Navin Jindal-led Jindal Steel & Power Ltd said on Thursday that it would acquire struggling Oman-based Shadeed Iron & Steel Co LLC for $464 million (nearly Rs 2,100 crore) in a deal that would give it a foothold in the West Asian market and also give it strategic advantage in its emerging focus on gas-based steel plants.
But some questions lingered on the potential of the purchase being executed through its Mauritius-based subsidiary.
Though the five-year-old company has strong potential, its 1.5 million-tonne hot direct reduced iron facility has been in the works for the last four years, raising doubts on its future.

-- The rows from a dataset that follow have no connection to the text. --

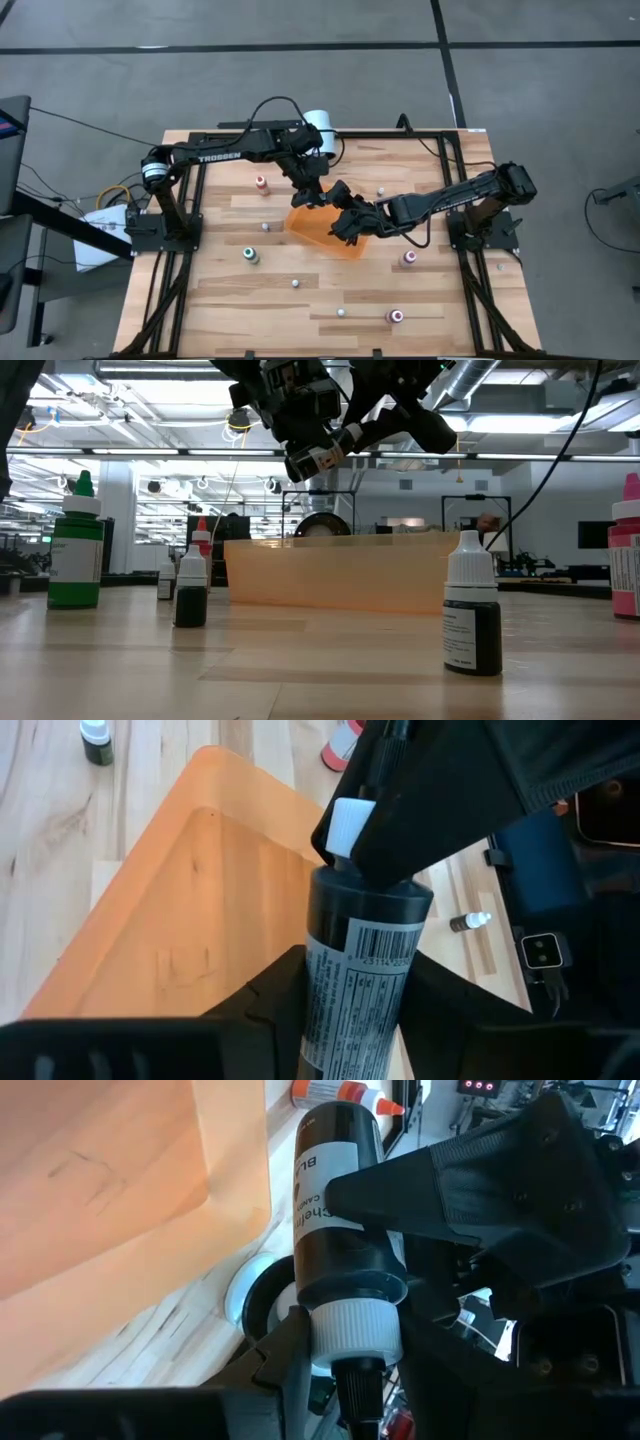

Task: Pick & Place food coloring
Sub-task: Put the large black food coloring bottle into the bin

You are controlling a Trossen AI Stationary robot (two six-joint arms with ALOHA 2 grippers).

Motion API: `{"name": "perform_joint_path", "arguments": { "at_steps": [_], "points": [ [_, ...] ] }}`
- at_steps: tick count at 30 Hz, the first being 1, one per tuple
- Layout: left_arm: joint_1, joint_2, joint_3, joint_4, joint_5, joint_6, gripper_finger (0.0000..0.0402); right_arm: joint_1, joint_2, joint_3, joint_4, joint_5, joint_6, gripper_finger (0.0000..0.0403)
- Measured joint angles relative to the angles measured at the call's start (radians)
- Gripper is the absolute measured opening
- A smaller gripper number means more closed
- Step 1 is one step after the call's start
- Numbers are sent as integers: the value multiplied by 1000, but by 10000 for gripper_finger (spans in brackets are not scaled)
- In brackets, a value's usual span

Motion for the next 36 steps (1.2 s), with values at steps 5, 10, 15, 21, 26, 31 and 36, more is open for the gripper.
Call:
{"name": "perform_joint_path", "arguments": {
  "at_steps": [5, 10, 15, 21, 26, 31, 36],
  "points": [
    [0, 0, 0, 1, -1, -5, 127, 0, 0, 0, -3, 3, 1, 127],
    [-1, 0, 0, 5, -27, -8, 131, 0, 0, 0, -27, 13, 1, 131],
    [4, 0, 0, 3, -36, -20, 132, 0, 0, 0, -49, 66, 1, 144],
    [7, 0, 0, -12, -91, -23, 133, -8, 0, 0, -49, 194, 38, 176],
    [5, 0, 0, -23, -113, -23, 133, -26, -18, 2, -104, 357, 125, 202],
    [9, 0, 0, -23, -115, -27, 133, -11, -77, 1, -375, 391, 409, 210],
    [9, 0, -1, 57, -109, -28, 133, 16, -144, 0, -627, 333, 914, 200]
  ]
}}
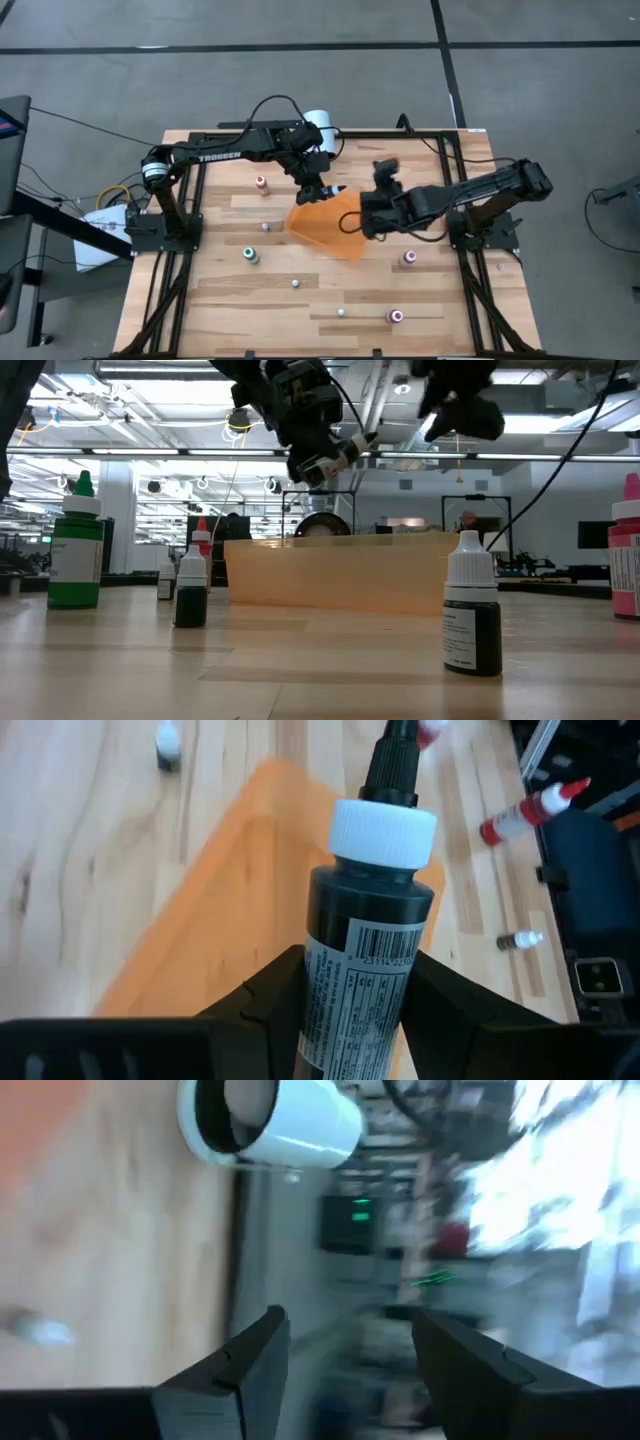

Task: Pick & Place food coloring
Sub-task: Put the large black food coloring bottle into the bin

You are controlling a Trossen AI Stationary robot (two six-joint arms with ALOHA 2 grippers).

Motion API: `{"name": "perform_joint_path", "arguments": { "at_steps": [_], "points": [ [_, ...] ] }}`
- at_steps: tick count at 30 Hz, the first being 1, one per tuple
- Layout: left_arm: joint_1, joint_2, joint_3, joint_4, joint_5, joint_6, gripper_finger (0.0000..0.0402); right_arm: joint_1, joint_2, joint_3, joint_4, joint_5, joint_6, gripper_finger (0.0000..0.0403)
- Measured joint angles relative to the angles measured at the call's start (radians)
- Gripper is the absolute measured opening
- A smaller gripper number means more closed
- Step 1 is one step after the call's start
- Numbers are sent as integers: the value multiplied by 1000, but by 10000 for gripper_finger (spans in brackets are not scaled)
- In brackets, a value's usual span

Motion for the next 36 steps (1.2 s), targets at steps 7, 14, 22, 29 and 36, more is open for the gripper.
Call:
{"name": "perform_joint_path", "arguments": {
  "at_steps": [7, 14, 22, 29, 36],
  "points": [
    [7, 0, -81, 341, 111, -71, 133, -16, -99, 34, -37, -404, 526, 174],
    [7, 0, -196, 571, 185, -151, 133, -47, -154, 34, 16, -601, 684, 155],
    [7, 0, -314, 785, 260, -255, 133, -55, -149, 34, 231, -697, 555, 153],
    [10, -24, -339, 891, 295, -281, 133, -127, -149, 34, 274, -704, 624, 144],
    [14, -29, -340, 900, 291, -261, 133, -178, -149, 33, 398, -768, 600, 137]
  ]
}}
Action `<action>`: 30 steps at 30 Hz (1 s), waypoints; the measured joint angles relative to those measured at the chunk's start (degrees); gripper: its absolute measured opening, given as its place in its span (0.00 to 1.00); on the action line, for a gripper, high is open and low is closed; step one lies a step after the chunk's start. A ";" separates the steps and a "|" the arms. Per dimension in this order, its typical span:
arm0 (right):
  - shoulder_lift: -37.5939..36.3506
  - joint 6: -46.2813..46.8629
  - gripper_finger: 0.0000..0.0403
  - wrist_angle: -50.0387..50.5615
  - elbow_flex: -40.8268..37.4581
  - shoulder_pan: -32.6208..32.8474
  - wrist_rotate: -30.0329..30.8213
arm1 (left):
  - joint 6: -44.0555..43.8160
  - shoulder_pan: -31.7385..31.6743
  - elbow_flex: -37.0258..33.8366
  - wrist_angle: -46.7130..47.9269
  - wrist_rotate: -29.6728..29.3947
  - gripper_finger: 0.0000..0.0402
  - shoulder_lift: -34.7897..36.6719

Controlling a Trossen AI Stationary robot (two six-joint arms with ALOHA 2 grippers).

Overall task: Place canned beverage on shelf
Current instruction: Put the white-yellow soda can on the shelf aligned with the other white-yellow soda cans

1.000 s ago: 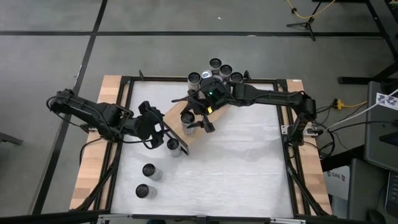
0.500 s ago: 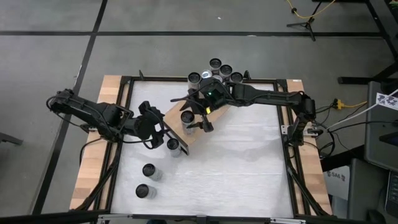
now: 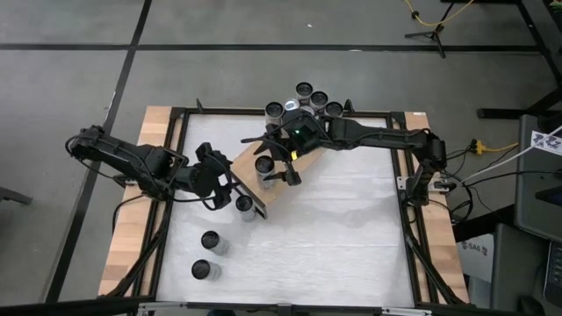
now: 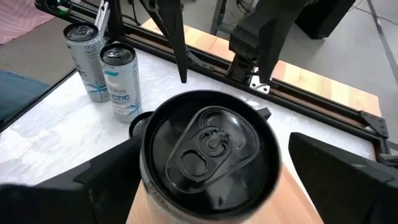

The plant is likely to be operational in a year with revenue expected to kick in by July-Sept 2011.
Shadeed is investing $500 million to install a gas-based hot briquetted iron plant with annual capacity of 1.5 million tonnes at Sohar in Oman, which is likely to be operational in a year with revenue expected to kick in by July-Sept 2011.
In a communication to stock exchanges, JSPL stated that a definitive share purchase agreement and other transaction documents have been signed, which include liabilities estimated at $79 million (Rs 355 crore). The company has tied up $400 million (Rs 1,800 crore) in debt financing from international banks and the balance will come from internal accruals.
"The acquisition will be our window to the Gulf which is a big construction market," said Sushil Maroo, director, JSPL.